*Task details*: Scan the entries below. Report each line where the string "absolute" occurs.

*Records shown*:

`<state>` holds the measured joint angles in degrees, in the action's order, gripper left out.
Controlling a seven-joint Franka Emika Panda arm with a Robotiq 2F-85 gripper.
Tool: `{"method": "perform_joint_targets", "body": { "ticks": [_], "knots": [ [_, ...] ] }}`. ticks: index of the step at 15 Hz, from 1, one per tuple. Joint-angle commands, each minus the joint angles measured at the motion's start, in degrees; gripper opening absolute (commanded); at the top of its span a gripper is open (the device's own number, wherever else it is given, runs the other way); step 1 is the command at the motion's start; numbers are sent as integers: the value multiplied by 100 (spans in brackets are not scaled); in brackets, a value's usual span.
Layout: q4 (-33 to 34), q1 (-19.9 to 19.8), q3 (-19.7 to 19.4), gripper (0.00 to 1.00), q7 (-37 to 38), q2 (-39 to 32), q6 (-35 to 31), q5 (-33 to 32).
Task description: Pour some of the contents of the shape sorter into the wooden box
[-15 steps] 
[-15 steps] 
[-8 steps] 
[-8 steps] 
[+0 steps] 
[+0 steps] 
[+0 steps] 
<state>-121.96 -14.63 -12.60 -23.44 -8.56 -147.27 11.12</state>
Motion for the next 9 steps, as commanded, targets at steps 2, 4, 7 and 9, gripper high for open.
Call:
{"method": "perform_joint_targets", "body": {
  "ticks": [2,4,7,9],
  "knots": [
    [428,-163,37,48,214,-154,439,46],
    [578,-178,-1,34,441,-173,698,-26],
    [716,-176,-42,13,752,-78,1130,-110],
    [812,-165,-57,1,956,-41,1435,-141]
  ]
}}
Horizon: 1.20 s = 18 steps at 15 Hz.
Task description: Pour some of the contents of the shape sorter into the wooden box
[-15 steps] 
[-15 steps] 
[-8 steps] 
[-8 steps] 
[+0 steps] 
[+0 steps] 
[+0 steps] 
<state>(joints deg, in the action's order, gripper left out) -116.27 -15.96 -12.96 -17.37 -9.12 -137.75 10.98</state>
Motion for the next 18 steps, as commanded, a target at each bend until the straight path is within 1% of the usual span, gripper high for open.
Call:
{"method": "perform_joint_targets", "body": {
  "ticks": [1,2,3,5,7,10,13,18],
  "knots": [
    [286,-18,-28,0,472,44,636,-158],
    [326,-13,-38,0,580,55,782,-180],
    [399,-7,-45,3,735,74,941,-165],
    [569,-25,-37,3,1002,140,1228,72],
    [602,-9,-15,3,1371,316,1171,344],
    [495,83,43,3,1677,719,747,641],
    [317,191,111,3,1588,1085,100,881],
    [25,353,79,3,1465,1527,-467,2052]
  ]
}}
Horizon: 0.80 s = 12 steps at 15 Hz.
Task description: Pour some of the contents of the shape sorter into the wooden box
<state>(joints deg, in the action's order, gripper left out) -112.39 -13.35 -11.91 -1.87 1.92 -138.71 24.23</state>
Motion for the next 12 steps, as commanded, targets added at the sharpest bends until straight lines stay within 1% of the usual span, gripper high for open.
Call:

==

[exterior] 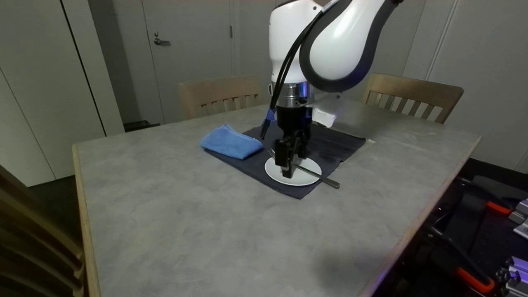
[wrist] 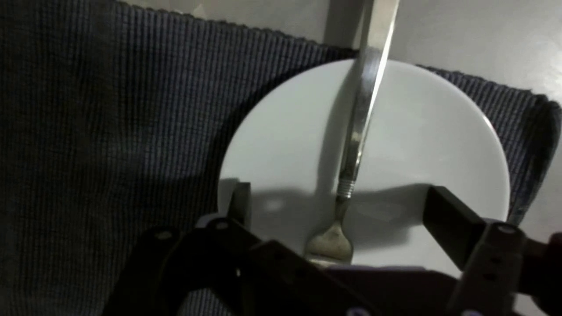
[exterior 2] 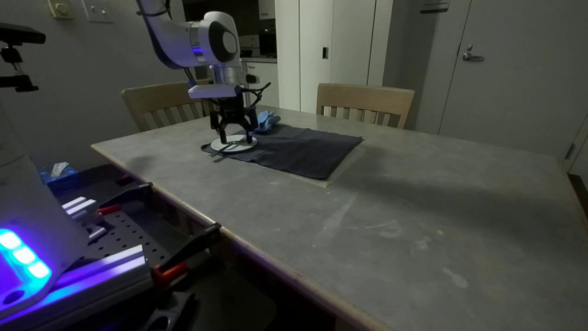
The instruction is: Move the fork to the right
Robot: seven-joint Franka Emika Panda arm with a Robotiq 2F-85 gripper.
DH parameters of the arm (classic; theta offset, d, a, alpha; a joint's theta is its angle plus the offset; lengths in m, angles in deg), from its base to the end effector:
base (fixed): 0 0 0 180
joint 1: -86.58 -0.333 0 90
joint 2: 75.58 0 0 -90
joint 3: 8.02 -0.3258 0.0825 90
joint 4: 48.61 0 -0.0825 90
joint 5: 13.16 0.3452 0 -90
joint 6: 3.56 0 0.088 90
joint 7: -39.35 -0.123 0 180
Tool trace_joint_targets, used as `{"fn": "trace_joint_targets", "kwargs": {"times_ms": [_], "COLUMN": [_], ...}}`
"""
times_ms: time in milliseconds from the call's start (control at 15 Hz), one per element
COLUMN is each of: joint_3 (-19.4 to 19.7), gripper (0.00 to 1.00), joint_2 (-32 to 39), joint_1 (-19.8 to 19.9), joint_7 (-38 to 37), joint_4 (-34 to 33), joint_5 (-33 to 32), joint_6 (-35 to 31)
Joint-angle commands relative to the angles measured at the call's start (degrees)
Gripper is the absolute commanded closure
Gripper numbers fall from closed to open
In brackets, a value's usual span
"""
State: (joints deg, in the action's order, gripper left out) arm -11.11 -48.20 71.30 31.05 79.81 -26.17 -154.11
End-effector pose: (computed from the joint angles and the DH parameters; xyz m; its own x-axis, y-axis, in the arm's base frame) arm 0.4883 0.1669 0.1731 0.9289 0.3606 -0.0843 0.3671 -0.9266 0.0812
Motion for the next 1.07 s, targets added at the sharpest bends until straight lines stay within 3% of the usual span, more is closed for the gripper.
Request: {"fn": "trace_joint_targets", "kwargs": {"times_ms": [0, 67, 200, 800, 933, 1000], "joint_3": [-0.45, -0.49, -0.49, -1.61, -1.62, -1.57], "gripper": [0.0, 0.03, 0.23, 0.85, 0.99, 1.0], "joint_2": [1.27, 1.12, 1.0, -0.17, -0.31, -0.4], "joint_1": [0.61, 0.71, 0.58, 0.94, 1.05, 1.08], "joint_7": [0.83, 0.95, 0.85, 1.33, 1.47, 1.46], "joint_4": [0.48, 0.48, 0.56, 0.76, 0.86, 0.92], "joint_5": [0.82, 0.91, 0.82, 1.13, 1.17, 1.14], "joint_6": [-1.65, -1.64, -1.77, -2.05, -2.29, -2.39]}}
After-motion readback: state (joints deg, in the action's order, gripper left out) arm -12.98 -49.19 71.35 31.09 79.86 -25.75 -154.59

*Result of the exercise*:
Tool: `{"method": "perform_joint_targets", "body": { "ticks": [_], "knots": [ [_, ...] ] }}`. ticks: index of the step at 15 Hz, from 1, one per tuple. Joint-angle commands, each minus the joint angles measured at the motion's start, in degrees; gripper opening absolute (commanded); at the top of its span a gripper is open (the device's own number, wherever else it is given, runs the other way); step 1 is the command at the motion's start; numbers are sent as integers: the value multiplied by 100 (spans in brackets are not scaled); in brackets, a value's usual span.
Gripper is the absolute commanded closure

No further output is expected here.